[[ MATERIAL TO PROCESS, beginning ]]
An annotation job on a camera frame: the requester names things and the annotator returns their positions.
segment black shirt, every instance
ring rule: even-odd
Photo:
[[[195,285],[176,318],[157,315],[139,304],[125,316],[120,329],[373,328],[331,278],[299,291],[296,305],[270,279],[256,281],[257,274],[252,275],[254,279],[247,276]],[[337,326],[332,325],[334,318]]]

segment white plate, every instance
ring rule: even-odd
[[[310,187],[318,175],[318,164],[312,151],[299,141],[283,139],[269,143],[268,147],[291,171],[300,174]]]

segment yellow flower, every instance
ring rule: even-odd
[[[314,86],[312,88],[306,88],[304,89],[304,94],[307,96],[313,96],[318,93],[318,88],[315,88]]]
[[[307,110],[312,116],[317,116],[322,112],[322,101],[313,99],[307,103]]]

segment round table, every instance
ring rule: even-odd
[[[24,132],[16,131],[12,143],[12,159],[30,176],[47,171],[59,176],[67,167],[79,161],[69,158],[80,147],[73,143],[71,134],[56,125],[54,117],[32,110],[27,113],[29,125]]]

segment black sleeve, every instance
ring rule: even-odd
[[ MATERIAL TO PROCESS, end ]]
ABOUT THIS EXERCISE: Give back the entries above precisely as they appear.

RESPONSE FOR THIS EXERCISE:
An annotation job on a camera frame: the requester names things and the annotator returns their positions.
segment black shirt, every instance
ring rule: even-odd
Photo:
[[[195,285],[176,318],[157,315],[139,304],[125,316],[120,329],[373,328],[331,278],[299,291],[296,305],[270,279],[256,281],[257,274],[252,275],[254,279],[247,276]],[[337,326],[332,325],[334,318]]]

segment white plate, every instance
ring rule: even-odd
[[[310,187],[318,175],[318,164],[312,151],[299,141],[283,139],[269,143],[268,147],[291,171],[300,174]]]

segment yellow flower, every instance
ring rule: even-odd
[[[314,86],[312,88],[306,88],[304,89],[304,94],[307,96],[313,96],[318,93],[318,88],[315,88]]]
[[[307,110],[312,116],[317,116],[322,112],[322,101],[313,99],[307,103]]]

segment round table, every instance
ring rule: even-odd
[[[24,132],[16,131],[12,143],[12,159],[30,176],[47,171],[59,176],[67,167],[79,161],[69,158],[80,147],[73,143],[71,134],[56,125],[54,117],[32,110],[27,113],[29,125]]]

segment black sleeve, every instance
ring rule: even-odd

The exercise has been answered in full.